### What you are asked to do
Every line in the data below from the one containing "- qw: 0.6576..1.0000" down to the one containing "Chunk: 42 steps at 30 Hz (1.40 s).", both included, must be retyped exactly; no other line is to appear.

***** Provided information *****

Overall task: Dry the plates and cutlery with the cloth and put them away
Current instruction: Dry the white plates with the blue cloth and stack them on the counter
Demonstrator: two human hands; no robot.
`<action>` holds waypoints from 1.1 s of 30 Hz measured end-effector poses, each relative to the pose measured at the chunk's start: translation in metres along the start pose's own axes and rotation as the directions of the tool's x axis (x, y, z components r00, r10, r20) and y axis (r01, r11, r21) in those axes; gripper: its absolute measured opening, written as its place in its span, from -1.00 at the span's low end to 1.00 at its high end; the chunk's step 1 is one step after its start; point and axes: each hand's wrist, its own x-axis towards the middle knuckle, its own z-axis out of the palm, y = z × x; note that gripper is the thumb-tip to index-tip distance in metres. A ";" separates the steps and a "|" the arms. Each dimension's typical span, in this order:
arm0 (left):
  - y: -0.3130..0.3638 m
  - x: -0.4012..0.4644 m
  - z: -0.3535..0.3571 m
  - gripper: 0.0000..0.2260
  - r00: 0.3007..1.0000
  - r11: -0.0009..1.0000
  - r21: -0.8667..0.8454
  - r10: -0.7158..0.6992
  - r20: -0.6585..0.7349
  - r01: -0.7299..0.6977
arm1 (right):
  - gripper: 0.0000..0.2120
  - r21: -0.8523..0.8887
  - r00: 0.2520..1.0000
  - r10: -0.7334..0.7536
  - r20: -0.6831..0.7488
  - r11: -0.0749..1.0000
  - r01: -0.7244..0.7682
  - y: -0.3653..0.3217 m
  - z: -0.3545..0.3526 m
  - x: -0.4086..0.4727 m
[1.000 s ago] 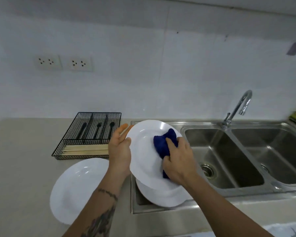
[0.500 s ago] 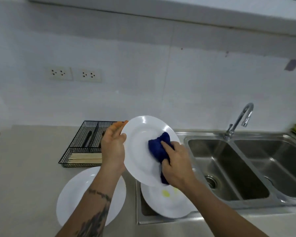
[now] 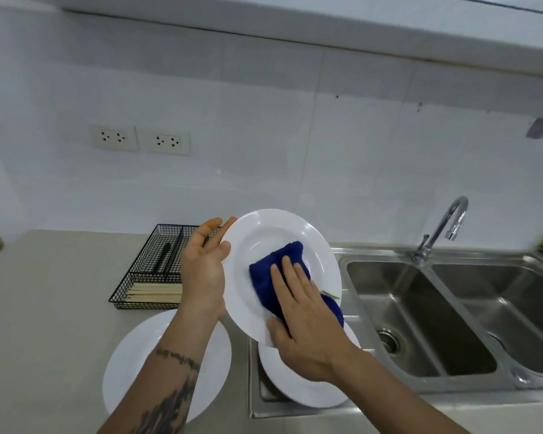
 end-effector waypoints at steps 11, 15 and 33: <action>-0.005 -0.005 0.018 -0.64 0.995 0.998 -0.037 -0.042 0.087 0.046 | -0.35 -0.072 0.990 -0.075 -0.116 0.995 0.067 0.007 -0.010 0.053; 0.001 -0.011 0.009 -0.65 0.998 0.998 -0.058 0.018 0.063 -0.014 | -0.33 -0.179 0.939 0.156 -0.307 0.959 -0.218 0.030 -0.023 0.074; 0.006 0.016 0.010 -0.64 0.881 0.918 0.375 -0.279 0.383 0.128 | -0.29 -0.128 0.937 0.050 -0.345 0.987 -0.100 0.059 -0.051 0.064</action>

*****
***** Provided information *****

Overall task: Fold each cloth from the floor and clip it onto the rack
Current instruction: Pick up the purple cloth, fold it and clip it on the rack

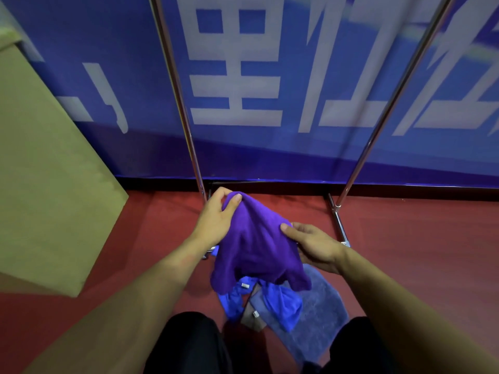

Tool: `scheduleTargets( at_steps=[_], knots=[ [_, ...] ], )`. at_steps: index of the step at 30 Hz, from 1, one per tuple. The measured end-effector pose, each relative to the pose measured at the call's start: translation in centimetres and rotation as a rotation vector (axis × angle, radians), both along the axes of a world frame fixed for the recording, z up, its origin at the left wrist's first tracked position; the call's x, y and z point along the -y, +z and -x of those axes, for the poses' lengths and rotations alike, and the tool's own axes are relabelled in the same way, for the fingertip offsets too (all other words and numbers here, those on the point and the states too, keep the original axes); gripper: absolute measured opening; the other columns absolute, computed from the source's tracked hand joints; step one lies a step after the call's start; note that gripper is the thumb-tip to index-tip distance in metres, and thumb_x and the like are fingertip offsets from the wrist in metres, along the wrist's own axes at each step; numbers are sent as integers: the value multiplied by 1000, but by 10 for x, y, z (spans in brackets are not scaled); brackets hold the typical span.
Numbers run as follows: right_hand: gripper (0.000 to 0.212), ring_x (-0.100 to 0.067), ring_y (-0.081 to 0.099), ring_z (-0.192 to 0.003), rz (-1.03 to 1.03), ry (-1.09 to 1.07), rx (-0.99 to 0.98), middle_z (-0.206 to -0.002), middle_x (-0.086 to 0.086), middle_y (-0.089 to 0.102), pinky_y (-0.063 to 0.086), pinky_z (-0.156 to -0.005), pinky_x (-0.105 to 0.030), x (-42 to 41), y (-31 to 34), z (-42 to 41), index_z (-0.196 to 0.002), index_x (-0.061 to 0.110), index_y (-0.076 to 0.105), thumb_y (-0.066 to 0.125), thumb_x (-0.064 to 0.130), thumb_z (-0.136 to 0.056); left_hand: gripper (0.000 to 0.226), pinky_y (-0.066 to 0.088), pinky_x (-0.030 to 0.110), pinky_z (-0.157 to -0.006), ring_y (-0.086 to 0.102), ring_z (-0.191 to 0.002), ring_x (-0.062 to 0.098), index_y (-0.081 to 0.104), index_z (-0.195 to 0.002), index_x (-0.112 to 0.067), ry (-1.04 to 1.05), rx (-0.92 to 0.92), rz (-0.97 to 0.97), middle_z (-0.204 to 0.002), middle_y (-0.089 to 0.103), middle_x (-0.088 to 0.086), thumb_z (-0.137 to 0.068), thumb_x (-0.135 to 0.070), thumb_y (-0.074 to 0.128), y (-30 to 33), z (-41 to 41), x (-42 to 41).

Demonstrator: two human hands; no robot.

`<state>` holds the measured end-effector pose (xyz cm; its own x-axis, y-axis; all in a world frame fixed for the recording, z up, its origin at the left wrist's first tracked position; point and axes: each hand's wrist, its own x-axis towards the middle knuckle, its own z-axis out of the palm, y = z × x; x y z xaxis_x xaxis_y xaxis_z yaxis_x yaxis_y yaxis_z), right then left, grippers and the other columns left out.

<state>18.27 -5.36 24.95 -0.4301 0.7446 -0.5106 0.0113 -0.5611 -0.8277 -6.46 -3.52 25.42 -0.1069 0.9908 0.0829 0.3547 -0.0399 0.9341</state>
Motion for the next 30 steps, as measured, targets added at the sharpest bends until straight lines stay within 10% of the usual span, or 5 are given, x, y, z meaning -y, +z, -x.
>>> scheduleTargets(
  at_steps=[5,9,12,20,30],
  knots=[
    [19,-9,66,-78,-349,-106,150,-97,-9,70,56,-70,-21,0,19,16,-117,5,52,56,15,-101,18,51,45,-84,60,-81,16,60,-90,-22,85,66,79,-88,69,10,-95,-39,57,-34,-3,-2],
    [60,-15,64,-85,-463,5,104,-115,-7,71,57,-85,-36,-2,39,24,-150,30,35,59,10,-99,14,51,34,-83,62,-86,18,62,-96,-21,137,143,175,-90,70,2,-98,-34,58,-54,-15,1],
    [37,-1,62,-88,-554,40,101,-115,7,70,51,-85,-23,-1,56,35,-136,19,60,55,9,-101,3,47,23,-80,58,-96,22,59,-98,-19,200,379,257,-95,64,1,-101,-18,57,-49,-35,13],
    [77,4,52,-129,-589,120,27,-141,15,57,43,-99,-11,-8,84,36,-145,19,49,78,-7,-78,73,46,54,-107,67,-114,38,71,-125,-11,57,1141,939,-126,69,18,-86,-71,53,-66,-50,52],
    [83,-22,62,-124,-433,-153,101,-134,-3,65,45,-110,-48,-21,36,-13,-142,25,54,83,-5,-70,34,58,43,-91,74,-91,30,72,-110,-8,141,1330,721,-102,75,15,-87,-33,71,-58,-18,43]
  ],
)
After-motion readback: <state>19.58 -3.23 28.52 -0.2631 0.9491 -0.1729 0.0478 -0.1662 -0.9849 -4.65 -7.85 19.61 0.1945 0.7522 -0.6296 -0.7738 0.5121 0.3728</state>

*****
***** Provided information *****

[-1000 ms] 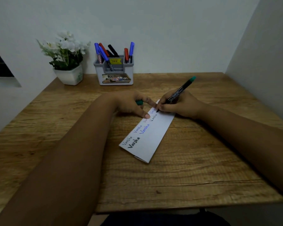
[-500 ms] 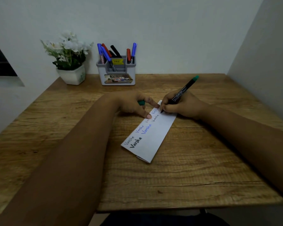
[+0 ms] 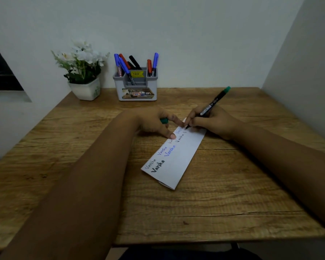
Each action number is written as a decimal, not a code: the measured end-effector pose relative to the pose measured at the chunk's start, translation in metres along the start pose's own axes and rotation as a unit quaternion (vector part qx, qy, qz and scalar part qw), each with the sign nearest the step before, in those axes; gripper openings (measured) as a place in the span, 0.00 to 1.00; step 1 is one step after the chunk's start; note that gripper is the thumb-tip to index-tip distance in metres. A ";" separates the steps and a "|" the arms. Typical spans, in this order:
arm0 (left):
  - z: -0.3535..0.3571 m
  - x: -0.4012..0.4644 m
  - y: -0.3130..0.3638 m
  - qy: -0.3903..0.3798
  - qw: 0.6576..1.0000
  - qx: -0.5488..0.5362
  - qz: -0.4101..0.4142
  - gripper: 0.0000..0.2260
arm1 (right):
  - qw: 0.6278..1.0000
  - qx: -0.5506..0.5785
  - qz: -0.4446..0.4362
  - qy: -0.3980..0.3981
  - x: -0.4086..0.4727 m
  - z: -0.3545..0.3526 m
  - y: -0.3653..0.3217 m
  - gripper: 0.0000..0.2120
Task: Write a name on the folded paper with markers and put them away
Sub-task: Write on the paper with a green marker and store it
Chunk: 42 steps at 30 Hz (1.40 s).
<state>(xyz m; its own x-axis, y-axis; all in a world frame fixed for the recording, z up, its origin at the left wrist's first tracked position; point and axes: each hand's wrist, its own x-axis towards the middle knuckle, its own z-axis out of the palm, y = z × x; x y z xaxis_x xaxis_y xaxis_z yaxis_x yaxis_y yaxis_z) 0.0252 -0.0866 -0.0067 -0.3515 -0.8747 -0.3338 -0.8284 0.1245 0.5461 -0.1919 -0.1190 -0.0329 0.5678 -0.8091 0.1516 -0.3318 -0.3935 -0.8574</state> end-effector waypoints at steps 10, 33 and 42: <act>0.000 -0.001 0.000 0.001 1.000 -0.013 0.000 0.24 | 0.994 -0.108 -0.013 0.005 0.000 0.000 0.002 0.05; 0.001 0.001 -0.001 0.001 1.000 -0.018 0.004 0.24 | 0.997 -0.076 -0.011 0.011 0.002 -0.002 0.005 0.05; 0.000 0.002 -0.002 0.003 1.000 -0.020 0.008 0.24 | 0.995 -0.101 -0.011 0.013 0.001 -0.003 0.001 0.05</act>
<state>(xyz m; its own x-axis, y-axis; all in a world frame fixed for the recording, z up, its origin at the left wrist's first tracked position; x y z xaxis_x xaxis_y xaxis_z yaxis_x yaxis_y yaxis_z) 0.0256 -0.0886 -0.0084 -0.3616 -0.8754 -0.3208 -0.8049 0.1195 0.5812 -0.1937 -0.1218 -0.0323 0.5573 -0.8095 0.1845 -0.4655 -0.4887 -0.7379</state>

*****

### Solution to this task
  - qw: 0.6576..1.0000
  - qx: -0.5488..0.5362
  - qz: -0.4101..0.4142
  - gripper: 0.0000..0.2260
arm1 (right):
  - qw: 0.6278..1.0000
  - qx: -0.5506..0.5785
  - qz: -0.4446..0.4362
  - qy: -0.3980..0.3981
  - x: -0.4086..0.4727 m
  - z: -0.3545..0.3526 m
  - y: -0.3653..0.3217 m
  - gripper: 0.0000..0.2120
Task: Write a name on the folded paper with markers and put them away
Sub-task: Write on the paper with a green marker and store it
Chunk: 42 steps at 30 Hz (1.40 s).

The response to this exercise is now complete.